M. Taine ayant rappelé en note qu'on accusait Napoléon «d'avoir séduit ses sœurs l'une après l'autre»: «Ici, dit le prince, je n'éprouve pour l'écrivain qui reproduit de telles infamies qu'un sentiment de commisération.» C'est bientôt dit. J'ignore tout à fait si l'empereur a eu la fantaisie un peu vive qu'on lui prête, et cela m'est égal; mais je crois qu'il était fort capable de l'avoir. Pourquoi? Parce que, dans la situation unique qu'il occupait sur la planète et que ses origines rendaient plus extraordinaire, la mesure du bien et du mal ne devait pas lui sembler la même pour lui que pour les autres hommes. Et cela, par la force des choses.

Ailleurs, M. Taine se plaignant qu'on n'ait pas donné toute la correspondance de Napoléon Ier, le prince répond: «En principe, j'établis qu'héritiers de Napoléon, nous devions nous inspirer de ses désirs avant tout, et le faire paraître devant la postérité comme il aurait voulu s'y montrer lui-même.» C'est pourquoi l'on a exclu de la Correspondance «les lettres ayant un caractère purement privé». Mais c'est justement de cela que M. Taine se plaint. Mérimée, nous raconte le prince, s'en plaignait aussi. Il est vrai que Mérimée était «un sceptique et un cynique».
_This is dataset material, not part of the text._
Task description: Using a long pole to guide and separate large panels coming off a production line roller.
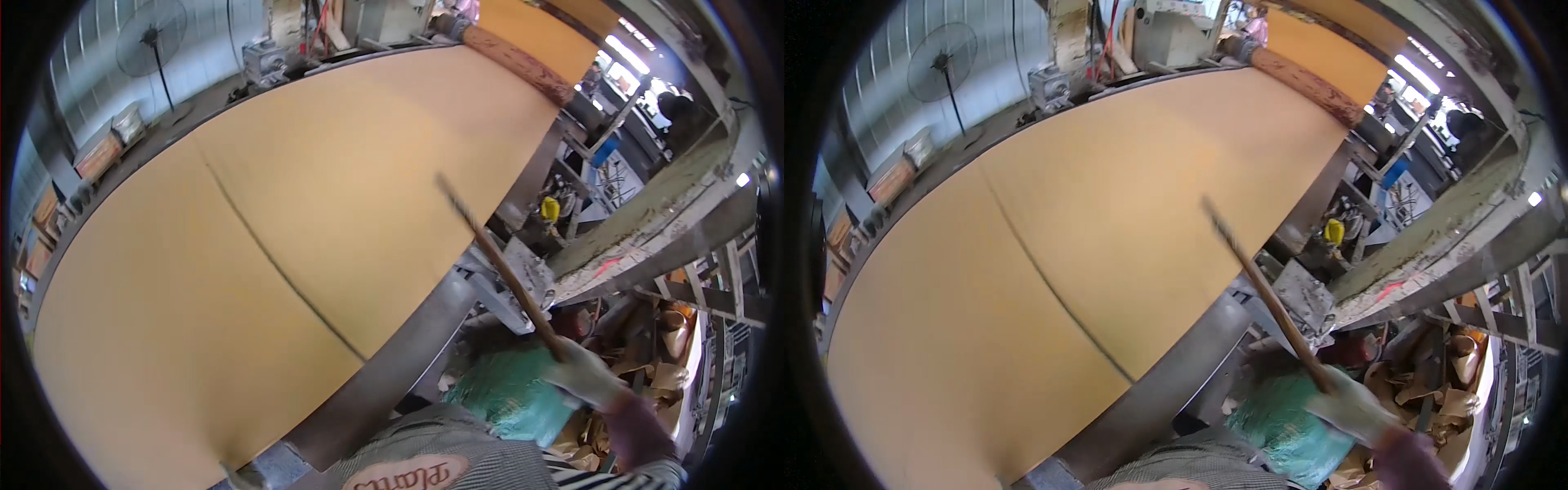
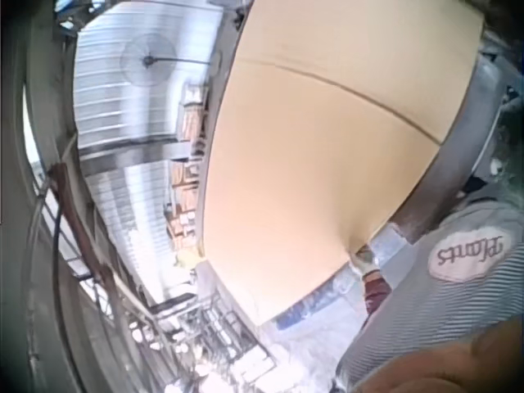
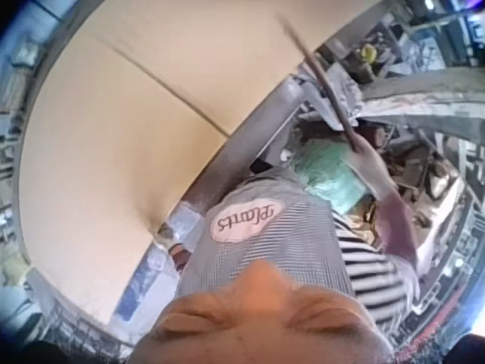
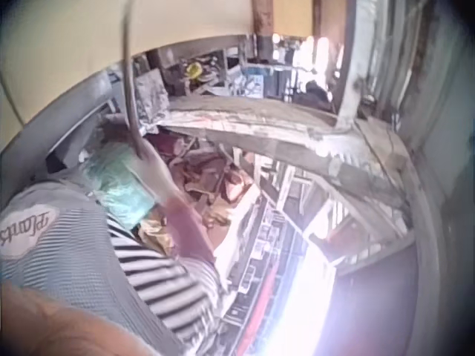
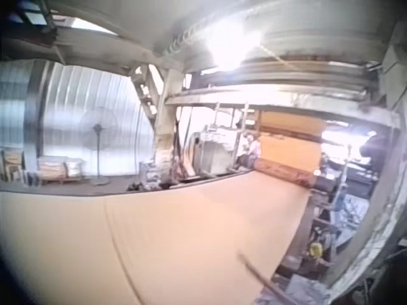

Dans les dernières pages de son livre, le prince excuse le meurtre du duc d'Enghien par la raison d'État, justifie la guerre d'Espagne, affirme que l'empereur n'a été que le propagateur désintéressé des idées de la Révolution, qu'il n'a jamais été ambitieux ni égoïste, et insinue que ce qu'il avait peut-être de plus remarquable, c'était la bonté de son cœur.